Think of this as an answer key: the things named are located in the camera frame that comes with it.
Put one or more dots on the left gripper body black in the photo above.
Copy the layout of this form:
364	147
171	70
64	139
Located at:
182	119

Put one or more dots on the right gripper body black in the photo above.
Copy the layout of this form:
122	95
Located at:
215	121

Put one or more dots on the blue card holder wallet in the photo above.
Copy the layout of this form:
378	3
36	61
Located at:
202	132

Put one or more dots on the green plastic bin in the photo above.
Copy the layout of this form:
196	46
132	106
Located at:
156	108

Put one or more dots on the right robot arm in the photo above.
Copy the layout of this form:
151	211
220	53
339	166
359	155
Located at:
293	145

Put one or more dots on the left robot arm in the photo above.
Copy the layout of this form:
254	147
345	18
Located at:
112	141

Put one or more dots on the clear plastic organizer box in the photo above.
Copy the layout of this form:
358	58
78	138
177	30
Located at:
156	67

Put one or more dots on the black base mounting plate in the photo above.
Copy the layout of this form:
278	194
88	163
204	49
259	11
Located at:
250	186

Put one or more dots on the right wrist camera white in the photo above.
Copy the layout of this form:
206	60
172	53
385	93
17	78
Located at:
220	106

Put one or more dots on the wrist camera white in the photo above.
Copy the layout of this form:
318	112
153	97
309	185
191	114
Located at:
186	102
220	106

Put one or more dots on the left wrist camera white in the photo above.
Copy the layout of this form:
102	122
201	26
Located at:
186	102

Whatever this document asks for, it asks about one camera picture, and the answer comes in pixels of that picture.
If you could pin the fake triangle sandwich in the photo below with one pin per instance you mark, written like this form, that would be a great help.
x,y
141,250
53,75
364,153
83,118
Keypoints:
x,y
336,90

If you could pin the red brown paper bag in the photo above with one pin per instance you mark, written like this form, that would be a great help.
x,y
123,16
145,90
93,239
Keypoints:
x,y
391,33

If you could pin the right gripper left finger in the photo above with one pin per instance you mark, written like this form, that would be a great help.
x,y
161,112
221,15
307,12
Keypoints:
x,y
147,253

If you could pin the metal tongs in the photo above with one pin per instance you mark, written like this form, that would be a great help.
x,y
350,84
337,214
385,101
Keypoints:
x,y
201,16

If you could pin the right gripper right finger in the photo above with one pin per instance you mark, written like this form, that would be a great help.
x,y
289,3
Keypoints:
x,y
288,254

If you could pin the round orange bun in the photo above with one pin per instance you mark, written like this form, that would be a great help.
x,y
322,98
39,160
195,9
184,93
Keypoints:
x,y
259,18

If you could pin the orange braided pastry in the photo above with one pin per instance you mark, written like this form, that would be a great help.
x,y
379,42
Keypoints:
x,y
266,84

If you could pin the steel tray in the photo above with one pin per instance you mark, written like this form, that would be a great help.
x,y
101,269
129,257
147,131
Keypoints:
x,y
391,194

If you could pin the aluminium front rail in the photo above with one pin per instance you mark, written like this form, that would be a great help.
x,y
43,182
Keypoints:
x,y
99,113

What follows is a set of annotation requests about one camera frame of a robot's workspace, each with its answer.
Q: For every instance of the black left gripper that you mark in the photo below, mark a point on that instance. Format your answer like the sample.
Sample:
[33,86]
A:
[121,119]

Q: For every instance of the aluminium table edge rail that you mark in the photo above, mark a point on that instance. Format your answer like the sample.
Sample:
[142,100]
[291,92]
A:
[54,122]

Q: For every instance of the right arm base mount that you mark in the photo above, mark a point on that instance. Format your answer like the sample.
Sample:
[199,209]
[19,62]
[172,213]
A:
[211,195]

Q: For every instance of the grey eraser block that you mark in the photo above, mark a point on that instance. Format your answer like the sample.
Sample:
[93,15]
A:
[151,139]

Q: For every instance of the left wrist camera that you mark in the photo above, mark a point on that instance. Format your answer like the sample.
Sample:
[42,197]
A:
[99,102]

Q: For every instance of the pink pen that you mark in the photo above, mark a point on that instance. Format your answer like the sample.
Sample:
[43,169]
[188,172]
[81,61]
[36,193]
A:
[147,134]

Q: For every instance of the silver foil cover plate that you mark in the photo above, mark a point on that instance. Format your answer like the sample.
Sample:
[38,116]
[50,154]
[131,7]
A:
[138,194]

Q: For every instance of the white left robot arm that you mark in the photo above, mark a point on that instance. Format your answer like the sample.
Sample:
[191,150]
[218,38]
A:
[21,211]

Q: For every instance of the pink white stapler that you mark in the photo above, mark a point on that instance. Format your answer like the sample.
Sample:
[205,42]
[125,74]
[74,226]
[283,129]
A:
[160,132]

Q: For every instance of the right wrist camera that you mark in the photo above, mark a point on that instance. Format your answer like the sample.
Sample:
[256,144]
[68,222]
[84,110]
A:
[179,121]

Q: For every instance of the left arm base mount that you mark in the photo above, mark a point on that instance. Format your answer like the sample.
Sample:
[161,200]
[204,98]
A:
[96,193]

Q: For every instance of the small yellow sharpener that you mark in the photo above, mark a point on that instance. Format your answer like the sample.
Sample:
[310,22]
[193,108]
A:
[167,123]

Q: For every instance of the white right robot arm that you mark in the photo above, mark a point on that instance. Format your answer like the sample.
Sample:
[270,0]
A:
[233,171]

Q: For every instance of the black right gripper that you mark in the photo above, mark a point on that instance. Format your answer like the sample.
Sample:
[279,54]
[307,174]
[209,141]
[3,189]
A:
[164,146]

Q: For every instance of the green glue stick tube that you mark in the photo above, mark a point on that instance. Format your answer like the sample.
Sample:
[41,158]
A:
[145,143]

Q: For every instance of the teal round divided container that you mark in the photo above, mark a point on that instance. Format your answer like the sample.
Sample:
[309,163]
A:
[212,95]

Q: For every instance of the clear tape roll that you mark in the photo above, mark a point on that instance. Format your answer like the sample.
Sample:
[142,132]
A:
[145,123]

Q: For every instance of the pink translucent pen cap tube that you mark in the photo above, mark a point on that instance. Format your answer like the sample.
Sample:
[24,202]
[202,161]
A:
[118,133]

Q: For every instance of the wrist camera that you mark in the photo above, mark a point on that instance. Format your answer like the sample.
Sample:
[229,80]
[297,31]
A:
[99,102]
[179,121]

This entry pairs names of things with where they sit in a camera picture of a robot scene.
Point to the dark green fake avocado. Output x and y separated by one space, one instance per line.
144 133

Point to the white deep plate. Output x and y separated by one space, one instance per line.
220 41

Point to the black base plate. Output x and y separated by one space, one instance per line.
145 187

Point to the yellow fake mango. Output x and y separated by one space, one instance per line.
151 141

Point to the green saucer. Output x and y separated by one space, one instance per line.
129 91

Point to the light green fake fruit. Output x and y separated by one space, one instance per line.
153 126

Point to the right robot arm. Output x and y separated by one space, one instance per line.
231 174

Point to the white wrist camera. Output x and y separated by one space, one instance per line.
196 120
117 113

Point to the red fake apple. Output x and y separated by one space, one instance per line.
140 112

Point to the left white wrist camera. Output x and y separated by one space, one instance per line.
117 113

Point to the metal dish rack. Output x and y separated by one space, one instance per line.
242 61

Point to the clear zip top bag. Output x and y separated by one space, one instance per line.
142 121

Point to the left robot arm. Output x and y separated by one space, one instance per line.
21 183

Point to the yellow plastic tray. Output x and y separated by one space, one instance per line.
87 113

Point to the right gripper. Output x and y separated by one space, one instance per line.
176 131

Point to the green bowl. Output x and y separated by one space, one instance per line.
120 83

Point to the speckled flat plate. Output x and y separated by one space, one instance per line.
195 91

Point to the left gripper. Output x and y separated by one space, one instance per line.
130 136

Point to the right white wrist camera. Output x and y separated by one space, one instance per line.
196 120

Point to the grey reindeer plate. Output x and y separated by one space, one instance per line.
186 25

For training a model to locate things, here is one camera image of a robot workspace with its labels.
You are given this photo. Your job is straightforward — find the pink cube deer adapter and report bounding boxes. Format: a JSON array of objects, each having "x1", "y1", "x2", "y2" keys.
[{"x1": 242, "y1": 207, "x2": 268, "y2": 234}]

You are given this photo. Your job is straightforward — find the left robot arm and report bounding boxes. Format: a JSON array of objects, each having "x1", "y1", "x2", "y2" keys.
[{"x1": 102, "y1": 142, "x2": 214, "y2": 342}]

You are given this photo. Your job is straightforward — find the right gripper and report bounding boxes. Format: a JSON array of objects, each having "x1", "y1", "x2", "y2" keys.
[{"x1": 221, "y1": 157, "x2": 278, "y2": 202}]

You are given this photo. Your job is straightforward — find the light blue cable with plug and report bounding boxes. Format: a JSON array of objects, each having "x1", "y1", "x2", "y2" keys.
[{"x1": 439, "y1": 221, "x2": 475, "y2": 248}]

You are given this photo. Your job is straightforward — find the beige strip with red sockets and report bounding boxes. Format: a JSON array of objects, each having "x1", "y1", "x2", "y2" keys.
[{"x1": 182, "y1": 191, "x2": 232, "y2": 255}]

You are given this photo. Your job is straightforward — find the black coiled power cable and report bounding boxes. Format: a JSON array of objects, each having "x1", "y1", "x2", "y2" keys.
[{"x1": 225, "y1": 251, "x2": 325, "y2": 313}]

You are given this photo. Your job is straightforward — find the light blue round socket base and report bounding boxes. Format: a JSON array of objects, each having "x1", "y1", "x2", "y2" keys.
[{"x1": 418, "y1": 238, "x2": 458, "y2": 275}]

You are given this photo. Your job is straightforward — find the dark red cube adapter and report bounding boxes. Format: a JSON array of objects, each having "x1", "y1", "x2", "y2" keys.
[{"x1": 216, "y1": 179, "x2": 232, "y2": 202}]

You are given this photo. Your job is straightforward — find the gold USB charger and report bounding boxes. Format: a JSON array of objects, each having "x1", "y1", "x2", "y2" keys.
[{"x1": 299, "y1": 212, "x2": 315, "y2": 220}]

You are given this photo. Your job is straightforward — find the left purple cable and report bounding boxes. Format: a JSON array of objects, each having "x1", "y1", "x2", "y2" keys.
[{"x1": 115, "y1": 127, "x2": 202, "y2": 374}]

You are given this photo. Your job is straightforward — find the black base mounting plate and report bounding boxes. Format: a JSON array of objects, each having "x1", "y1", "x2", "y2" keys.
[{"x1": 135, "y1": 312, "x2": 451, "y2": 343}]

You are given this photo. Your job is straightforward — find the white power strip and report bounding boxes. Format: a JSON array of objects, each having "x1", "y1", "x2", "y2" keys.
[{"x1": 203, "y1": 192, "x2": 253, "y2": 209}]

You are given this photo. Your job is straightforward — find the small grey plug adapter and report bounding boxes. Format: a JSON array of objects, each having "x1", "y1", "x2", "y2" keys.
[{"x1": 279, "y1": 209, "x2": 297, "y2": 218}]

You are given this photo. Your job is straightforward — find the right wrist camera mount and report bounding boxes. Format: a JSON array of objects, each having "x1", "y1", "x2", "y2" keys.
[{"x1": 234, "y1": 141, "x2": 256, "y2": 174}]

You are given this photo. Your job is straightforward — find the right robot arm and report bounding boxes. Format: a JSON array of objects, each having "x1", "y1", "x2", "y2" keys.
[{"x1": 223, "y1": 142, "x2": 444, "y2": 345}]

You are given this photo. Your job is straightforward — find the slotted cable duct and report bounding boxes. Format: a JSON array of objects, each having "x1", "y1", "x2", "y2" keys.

» EXERCISE INSTRUCTIONS
Every line of the listing that includes "tube" must be shown.

» SOLVED PROBLEM
Q: For every instance of the green glue stick tube that you mark in the photo above, mark a point on that instance. Format your answer like the sample.
Q: For every instance of the pink translucent pen cap tube that you mark in the photo above, mark a point on that instance. Format your answer like the sample.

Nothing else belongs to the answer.